WHAT IS BEING ASKED:
Copy the lines exactly. Begin at the first line of the data and stop after the line with "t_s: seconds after".

::::

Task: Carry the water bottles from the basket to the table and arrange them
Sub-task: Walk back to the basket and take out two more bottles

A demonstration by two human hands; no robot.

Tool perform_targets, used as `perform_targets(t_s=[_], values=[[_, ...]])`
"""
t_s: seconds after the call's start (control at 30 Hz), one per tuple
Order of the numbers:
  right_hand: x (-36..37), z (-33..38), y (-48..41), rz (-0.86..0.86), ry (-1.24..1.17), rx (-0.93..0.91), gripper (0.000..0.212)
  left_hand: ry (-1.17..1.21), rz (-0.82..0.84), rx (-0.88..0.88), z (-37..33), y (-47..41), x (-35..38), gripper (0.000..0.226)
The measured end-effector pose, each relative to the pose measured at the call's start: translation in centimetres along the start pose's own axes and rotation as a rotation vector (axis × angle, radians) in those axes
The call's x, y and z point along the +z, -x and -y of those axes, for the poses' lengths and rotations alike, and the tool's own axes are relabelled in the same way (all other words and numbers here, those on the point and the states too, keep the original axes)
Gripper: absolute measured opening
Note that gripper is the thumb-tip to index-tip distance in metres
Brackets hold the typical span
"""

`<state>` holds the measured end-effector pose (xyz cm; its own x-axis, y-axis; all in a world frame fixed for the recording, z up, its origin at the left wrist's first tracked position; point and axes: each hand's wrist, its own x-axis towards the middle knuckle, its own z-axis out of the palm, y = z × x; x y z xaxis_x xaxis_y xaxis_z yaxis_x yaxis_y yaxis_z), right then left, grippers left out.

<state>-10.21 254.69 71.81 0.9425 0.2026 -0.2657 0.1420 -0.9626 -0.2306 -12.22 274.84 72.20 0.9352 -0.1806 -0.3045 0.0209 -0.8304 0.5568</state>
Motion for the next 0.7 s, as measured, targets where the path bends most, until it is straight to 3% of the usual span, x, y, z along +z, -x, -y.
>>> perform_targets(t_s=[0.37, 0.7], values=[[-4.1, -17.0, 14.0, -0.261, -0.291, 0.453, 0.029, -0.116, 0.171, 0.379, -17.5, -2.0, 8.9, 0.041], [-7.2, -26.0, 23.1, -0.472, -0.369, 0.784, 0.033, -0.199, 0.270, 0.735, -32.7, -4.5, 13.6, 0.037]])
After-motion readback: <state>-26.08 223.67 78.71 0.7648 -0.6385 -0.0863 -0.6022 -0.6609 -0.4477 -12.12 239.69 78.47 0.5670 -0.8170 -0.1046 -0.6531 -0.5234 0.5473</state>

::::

SOLUTION FOR THIS TASK:
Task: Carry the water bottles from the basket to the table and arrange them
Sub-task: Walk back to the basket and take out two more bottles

A demonstration by two human hands; no robot.

Tool perform_targets, used as `perform_targets(t_s=[_], values=[[_, ...]])`
"""
t_s: seconds after the call's start (control at 30 Hz), one per tuple

The required response has been given in full.